In Ridgewood Health, 367 NLRB 110 (April 2, 2019), Ridgewood Health Services took over operation of a nursing home in Alabama, hiring some, but not a majority, of its predecessor’s union employees. Ridgewood established new employment terms for its workforce and refused to recognize or bargain with the union. The Administrative Law Judge found that Ridgewood unlawfully refused to hire four of its predecessor’s former union employees because of their union status. Had Ridgewood hired these four workers, it would have employed a majority of its predecessor’s union workforce, therefore obligating the successor to recognize and bargain with the union.

Under longstanding Board law, successor employers, including buyers of unionized businesses, are generally free to unilaterally set initial terms and conditions of employment even if they hire a majority of their predecessor’s union workforce. The exception to the general rule is when it is perfectly clear that the new employer plans to retain all or substantially all of its predecessor’s union workforce. In such instances, termed the “perfectly clear doctrine,” the successor employer is required to bargain with its predecessor’s union prior to establishing new employment terms. As a practical matter, this requires the successor to comply with the terms of its predecessor’s union contract until it negotiates a new collective bargaining agreement with the union. 

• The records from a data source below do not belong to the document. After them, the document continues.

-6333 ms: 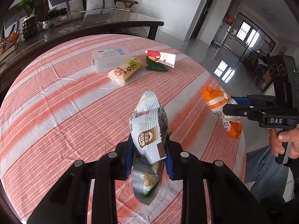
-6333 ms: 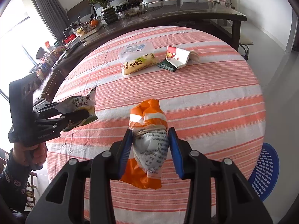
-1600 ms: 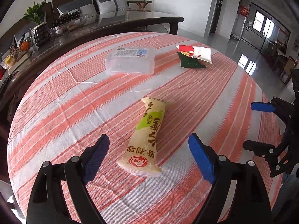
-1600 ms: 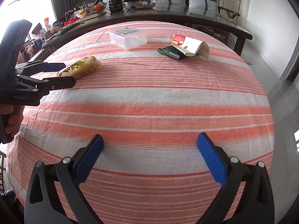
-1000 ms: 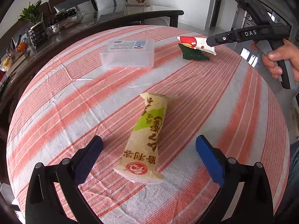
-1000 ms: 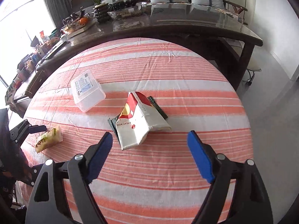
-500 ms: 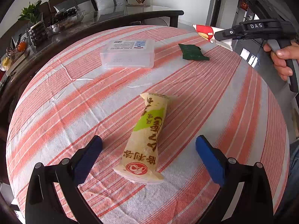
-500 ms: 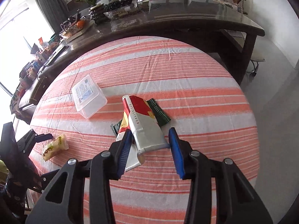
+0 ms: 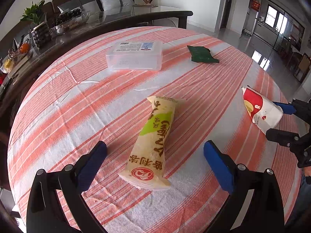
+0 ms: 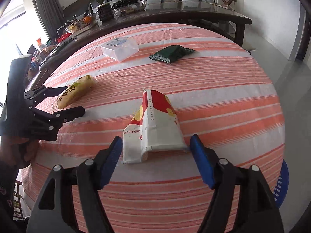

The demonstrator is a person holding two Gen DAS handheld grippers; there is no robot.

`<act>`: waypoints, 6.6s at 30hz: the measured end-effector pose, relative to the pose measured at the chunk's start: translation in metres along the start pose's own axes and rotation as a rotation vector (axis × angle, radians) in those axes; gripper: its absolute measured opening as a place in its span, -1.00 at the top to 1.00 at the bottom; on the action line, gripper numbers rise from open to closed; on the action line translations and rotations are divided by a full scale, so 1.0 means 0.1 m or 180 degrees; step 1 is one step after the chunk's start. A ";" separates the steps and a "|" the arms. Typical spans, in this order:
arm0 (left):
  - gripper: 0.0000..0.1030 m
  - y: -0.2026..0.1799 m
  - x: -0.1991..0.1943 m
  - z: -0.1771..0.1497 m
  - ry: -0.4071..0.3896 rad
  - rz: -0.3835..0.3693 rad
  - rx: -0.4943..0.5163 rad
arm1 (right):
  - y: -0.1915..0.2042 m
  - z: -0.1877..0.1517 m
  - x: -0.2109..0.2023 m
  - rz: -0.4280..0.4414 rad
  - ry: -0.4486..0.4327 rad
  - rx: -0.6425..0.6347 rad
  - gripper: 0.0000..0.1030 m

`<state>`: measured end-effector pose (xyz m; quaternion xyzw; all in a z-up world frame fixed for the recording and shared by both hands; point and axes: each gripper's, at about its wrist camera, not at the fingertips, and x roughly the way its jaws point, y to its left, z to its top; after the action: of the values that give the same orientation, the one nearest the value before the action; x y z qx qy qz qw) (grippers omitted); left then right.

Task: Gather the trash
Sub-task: 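Lift the bread bag with the left tool while the right tool regrips the carton, then carry the bread bag and carton over the blue basket, then open both tools to drop the bread bag and carton into the basket, then bring both tools back over the table toward the plastic box and green packet, then grasp the clear plastic box with the left tool while the right tool grasps the green packet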

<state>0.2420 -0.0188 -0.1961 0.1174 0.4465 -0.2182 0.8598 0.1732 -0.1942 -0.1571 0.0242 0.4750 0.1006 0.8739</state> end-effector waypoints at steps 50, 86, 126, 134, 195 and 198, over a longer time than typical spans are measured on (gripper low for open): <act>0.65 -0.56 -0.50 0.11 -0.0060 -0.0758 0.0010 | -0.39 0.20 -0.48 0.0207 0.0353 0.0214 0.28; 0.63 -4.34 0.90 0.79 0.0556 -0.1759 0.0867 | -3.52 -1.46 -0.87 -0.0692 0.0369 0.1622 0.28; -0.90 -1.22 -0.43 -0.03 -0.0182 -0.0070 -0.0343 | -1.06 -0.51 -0.77 -0.0469 -0.0556 0.0276 -0.77; -0.90 -0.38 -0.47 0.27 -0.0225 0.0164 -0.0754 | -0.02 -0.01 0.02 -0.0160 -0.0123 -0.0503 -0.78; -0.34 0.00 -0.25 -0.05 0.0007 0.0082 -0.0331 | -0.25 1.41 0.95 -0.0365 0.0137 0.0683 -0.57; -0.34 -0.01 -0.22 -0.08 0.0014 0.0105 -0.0348 | -0.14 1.46 1.05 -0.0722 0.0120 0.0549 -0.23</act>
<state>0.2245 -0.0102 -0.1830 0.0780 0.4577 -0.1791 0.8674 0.3527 -0.1791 -0.1660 0.0435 0.4979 -0.0396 0.8652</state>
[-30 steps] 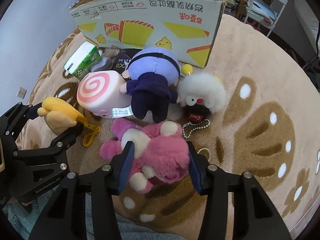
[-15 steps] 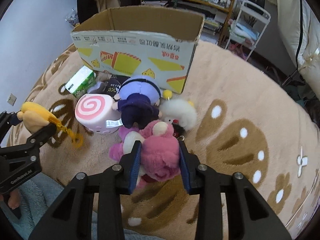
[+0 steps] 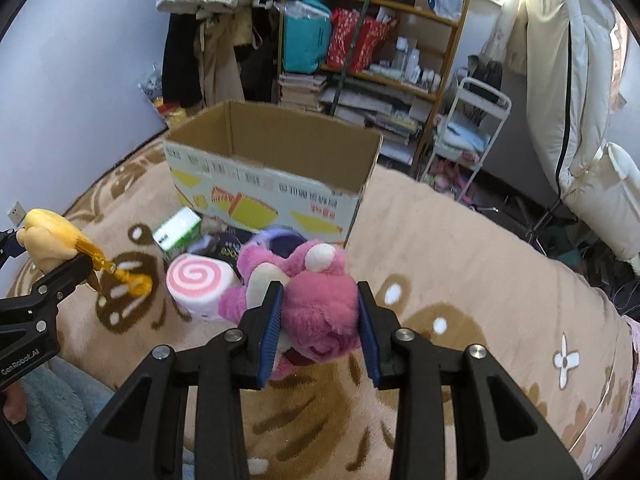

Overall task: Organize soft objects
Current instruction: 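Close the left tool on the yellow dog while the right tool grips the pink bear, then lift the yellow dog with the left tool while the right tool carries the pink bear over the box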

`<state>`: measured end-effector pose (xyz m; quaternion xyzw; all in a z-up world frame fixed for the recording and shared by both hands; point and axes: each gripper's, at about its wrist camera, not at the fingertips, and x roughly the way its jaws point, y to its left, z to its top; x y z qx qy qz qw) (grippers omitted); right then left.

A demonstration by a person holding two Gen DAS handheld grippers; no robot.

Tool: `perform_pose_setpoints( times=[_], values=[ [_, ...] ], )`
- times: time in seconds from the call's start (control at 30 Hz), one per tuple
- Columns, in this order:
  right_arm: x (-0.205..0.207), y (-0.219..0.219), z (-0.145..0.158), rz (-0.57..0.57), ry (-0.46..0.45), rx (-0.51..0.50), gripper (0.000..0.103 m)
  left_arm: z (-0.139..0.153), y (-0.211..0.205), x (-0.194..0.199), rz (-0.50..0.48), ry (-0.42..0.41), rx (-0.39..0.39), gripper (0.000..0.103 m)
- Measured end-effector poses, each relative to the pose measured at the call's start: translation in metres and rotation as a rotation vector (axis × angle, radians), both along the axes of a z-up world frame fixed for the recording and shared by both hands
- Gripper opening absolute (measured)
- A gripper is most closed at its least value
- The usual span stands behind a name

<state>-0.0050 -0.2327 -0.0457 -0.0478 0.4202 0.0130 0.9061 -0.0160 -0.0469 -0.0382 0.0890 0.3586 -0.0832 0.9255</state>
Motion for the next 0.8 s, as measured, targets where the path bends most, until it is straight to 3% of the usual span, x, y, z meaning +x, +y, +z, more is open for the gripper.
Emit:
perform_pose_setpoints(
  times=[0.5,0.8],
  values=[
    [-0.015,-0.008,0.055,-0.061,-0.214,0.058,0.038,0.032,0.007,-0.009,0.018,-0.167,-0.05,0.072],
    [-0.006,-0.012,0.08,-0.052,-0.301,0.028,0.038,0.049,0.013,-0.011,0.039,-0.243,-0.052,0.072]
  ],
)
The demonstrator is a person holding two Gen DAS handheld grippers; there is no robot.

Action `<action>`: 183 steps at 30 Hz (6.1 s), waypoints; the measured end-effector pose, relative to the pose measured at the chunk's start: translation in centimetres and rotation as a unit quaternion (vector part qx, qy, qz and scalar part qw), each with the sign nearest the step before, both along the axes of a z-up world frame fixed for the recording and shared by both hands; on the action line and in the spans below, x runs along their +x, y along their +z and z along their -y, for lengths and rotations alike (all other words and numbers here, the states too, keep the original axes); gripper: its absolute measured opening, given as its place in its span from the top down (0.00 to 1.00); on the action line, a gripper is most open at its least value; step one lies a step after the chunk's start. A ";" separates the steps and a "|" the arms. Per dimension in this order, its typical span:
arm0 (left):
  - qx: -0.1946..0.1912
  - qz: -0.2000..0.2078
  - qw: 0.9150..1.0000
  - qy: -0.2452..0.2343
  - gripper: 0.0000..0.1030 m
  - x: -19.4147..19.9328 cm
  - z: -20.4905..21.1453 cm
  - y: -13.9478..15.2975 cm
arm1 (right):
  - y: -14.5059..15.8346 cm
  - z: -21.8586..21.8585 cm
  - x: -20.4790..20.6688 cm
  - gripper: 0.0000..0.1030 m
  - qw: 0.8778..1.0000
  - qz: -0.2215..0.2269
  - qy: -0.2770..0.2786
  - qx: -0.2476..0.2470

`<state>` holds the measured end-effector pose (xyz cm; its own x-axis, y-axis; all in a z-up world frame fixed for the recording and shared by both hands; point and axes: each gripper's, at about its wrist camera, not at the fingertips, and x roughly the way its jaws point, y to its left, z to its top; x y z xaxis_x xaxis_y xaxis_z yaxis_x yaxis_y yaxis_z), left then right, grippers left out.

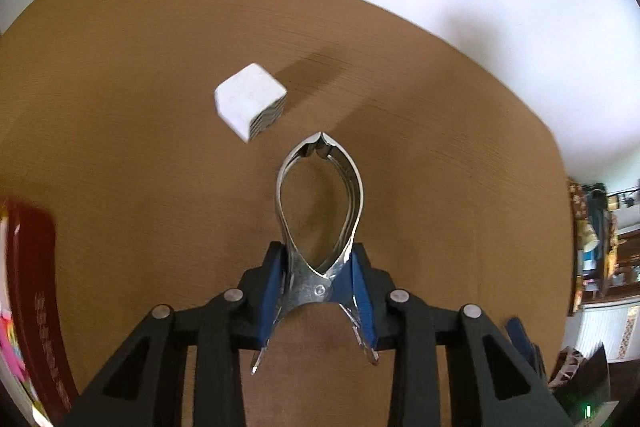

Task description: Organize rigid objects

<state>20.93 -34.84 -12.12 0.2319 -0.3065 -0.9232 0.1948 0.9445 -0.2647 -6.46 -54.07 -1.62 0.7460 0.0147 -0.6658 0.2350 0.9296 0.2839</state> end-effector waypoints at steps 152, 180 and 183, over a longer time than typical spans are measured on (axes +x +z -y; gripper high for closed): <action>0.087 0.361 0.916 0.152 0.42 -27.8 -31.1 11.9 | 10.7 -31.4 -4.2 0.03 0.979 0.131 0.095 -0.126; 0.096 0.376 0.912 0.134 0.42 -28.8 -31.3 11.5 | 11.9 -35.6 -6.6 0.01 0.969 0.151 0.108 -0.162; 0.096 0.369 0.914 0.139 0.42 -28.6 -31.5 11.3 | 11.7 -35.4 -6.6 0.01 0.970 0.147 0.109 -0.161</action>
<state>-7.62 -3.37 -0.81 0.8571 0.0099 -0.5151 -0.0012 0.9998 0.0173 -13.06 -18.64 10.10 0.9065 0.0192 -0.4217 -0.0237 0.9997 -0.0053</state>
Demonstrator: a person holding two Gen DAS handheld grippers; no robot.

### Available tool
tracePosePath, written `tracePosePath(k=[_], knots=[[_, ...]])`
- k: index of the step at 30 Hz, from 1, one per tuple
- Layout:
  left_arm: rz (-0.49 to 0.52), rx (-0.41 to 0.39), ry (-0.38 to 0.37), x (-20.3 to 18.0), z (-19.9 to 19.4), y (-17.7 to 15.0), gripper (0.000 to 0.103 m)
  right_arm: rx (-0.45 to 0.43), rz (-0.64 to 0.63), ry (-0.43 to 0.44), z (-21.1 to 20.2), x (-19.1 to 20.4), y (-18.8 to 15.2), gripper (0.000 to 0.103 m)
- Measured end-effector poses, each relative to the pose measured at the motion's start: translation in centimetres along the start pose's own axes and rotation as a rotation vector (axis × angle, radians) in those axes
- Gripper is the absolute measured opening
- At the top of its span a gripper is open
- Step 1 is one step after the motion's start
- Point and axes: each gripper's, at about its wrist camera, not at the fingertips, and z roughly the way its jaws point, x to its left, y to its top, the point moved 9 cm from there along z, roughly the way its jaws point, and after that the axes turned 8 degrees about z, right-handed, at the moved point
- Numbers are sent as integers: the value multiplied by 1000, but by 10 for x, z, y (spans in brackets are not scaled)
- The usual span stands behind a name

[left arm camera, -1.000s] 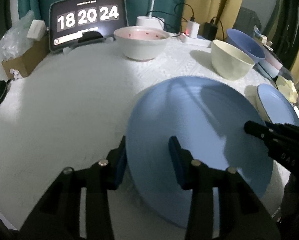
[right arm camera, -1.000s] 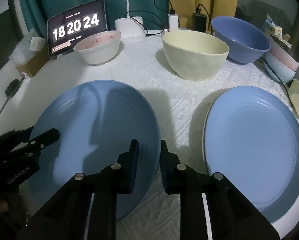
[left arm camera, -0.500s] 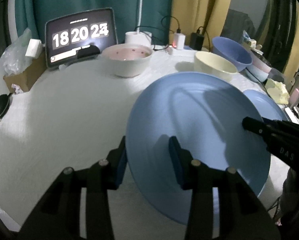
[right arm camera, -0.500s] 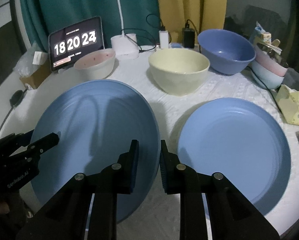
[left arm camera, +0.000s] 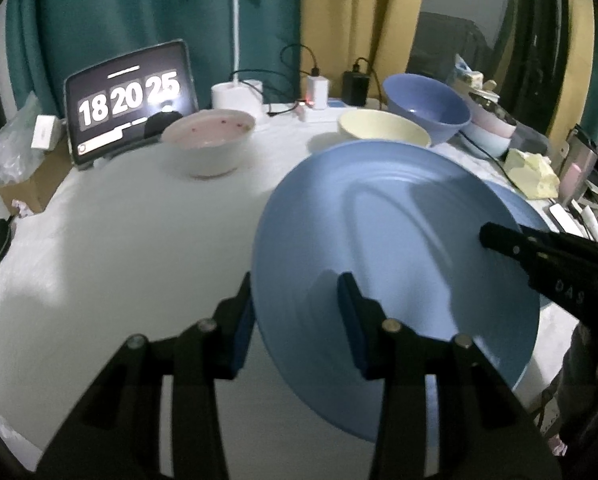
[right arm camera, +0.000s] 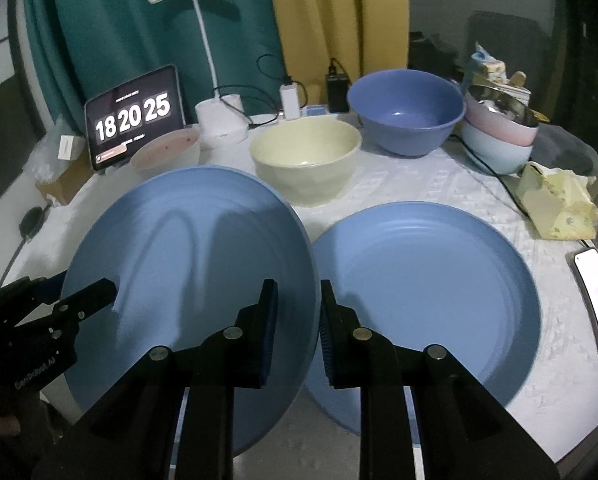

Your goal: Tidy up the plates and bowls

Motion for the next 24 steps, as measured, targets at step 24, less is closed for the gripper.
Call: tracePosePath(k=[24], knots=[[151, 27, -58, -104, 21, 31, 41, -52, 137, -39, -17, -106, 10, 21]])
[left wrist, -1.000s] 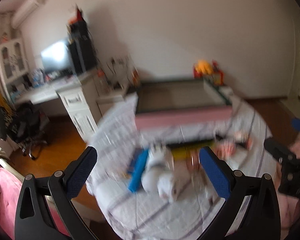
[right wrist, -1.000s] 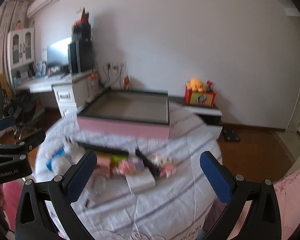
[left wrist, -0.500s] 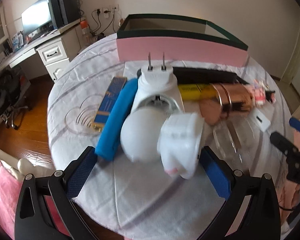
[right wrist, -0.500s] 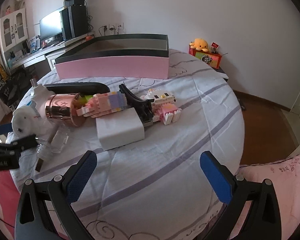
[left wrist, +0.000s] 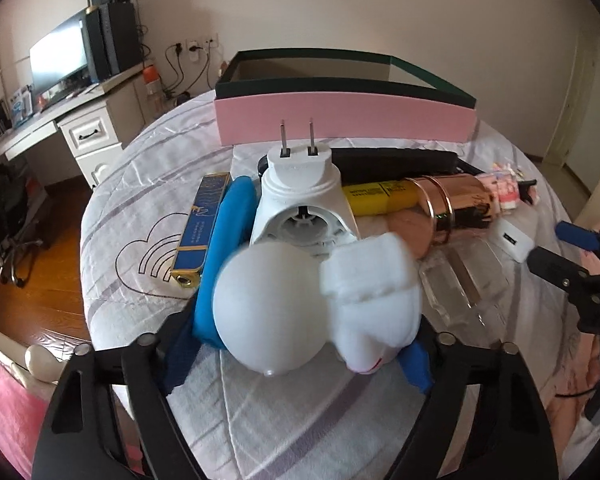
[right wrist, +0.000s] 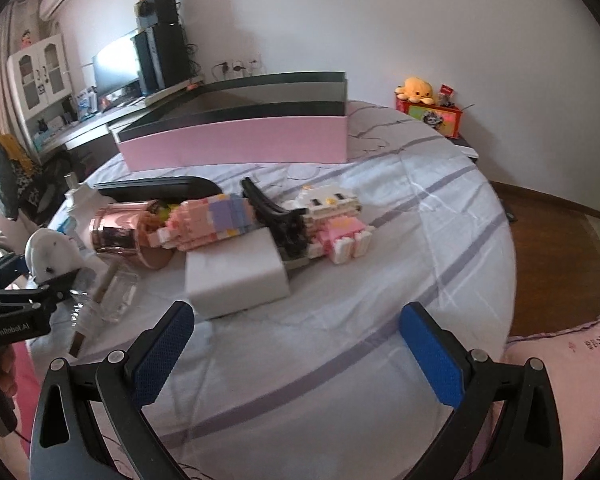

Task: Organize rigid objects
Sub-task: 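Grasp the white astronaut figure with the left tool while the right tool grasps the white square charger, then lift the astronaut with the left tool while the right tool carries the charger toward the pink box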

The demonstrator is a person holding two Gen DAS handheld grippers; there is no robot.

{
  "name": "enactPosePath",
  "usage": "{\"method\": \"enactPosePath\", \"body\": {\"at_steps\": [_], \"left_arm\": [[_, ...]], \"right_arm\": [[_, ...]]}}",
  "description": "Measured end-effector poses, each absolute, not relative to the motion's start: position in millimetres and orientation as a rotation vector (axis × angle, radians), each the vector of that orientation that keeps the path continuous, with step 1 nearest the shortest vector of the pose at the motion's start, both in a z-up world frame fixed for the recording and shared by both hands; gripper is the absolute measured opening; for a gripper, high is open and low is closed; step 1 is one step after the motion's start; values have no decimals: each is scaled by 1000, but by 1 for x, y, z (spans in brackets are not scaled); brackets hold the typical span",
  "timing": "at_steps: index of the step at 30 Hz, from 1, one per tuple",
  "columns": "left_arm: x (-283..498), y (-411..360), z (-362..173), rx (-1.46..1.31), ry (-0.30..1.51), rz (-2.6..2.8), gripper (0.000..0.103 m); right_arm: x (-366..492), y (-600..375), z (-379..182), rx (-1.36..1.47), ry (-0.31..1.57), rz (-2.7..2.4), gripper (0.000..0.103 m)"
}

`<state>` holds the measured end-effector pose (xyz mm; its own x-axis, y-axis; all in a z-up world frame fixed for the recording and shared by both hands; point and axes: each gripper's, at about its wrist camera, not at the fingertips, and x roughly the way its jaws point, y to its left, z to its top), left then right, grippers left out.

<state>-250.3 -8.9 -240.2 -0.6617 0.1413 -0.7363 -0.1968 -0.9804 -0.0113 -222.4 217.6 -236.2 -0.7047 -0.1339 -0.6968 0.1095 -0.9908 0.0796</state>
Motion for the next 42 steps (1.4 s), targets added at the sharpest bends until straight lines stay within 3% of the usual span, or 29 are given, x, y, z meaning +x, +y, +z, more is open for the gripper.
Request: {"method": "enactPosePath", "body": {"at_steps": [2, 4, 8, 11, 23, 28, 30, 31, 36, 42], "left_arm": [[-248, -11, -236, -1183, 77, 2691, 58], [-249, -13, -236, -1186, 65, 2678, 56], [-246, -12, -235, -1184, 88, 2676, 55], [-244, -15, -233, -1184, 79, 2666, 53], [-237, -20, -227, -1171, 54, 2607, 47], [-244, -24, -229, -1178, 12, 2639, 57], [-245, -28, -225, -1154, 10, 2660, 73], [-246, -29, -223, -1141, 10, 2671, 76], [-248, -40, -216, -1094, -1, 2718, 78], [-255, -33, -217, -1059, 130, 2759, 84]], "right_arm": [[-224, 213, -236, 1132, -33, -2765, 103], [-228, 209, -237, 1125, -23, -2750, 101], [-239, 205, -238, 1119, -24, -2732, 86], [-243, 203, -238, 1111, -24, -2710, 67], [-232, 207, -237, 1129, -67, -2664, 66], [-237, 204, -238, 1110, -58, -2699, 67], [-239, 202, -239, 1111, -36, -2704, 67], [-240, 202, -240, 1110, -39, -2706, 67], [-241, 203, -241, 1098, -42, -2707, 68], [-241, 202, -242, 1100, -31, -2709, 68]]}}
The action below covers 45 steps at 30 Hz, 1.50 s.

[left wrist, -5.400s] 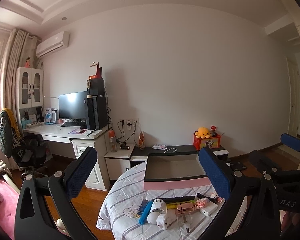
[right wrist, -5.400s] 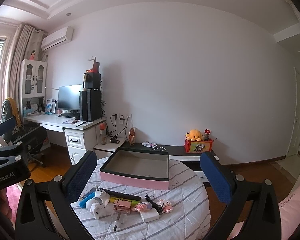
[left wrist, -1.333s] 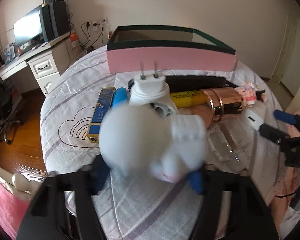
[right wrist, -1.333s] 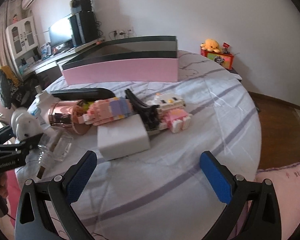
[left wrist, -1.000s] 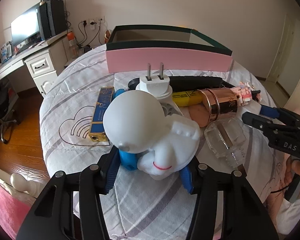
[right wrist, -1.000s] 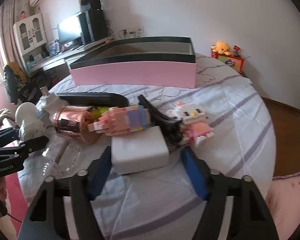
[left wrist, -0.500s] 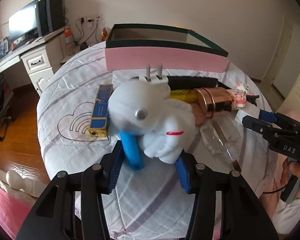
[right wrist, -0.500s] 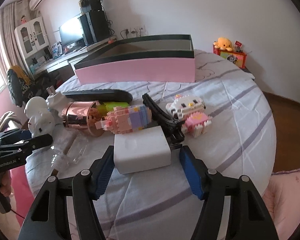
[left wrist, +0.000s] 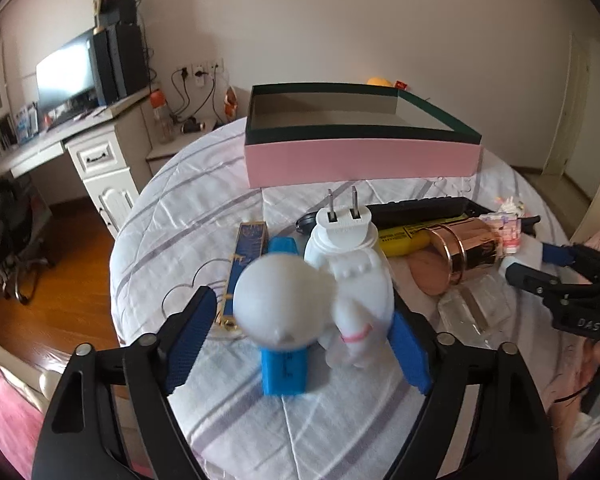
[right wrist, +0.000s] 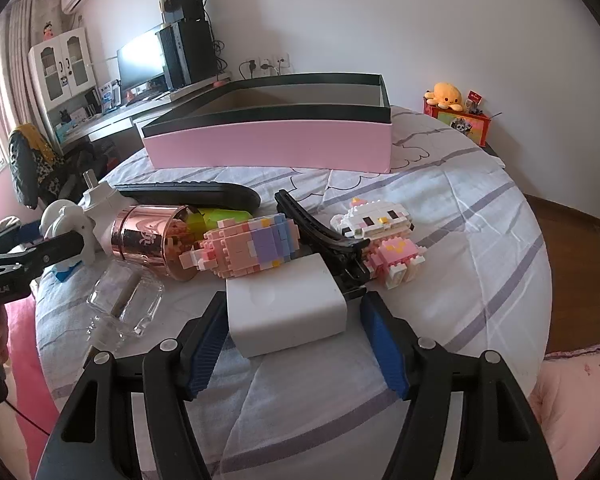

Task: Organize rigid objects
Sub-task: 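Lift the astronaut with the left tool while the right tool carries the charger toward the pink box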

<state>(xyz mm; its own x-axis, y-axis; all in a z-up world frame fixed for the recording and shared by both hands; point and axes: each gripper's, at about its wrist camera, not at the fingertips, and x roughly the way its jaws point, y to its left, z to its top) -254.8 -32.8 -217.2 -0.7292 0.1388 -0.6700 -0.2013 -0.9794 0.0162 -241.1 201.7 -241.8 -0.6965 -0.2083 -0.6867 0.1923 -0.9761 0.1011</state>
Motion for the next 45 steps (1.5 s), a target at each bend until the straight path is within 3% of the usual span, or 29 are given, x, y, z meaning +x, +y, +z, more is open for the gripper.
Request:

The Board has held, however, that where a successor employer engages in widespread anti-union hiring practices that make it impossible to determine whether it would have hired all or substantially all of the predecessor’s union employees absent such hiring discrimination, the successor forfeits the right to set initial terms and conditions of employment.

Over the past twenty years starting with Galloway School Lines, a Clinton-era decision, the Board has gradually expanded the situations in which a successor employers forfeits its right to set initial terms. Prior to Ridgewood Health, a successor employer lost its right to set initial terms if it discriminated in hiring a predecessor’s union employees to any degree. Thus, a successor’s  failure to hire a single predecessor employee to avoid a continuing union majority, would deprive it of the right to unilaterally set new employment terms.

In striking down Galloway and its progeny, the Trump Board has greatly narrowed the circumstances under which a successor employer forfeits its right to set initial employment terms. Now successors lose that right only where they communicate that they will be retaining all of their predecessor’s union employees or engage in an unlawful anti-union hiring scheme that targets all of those union employees.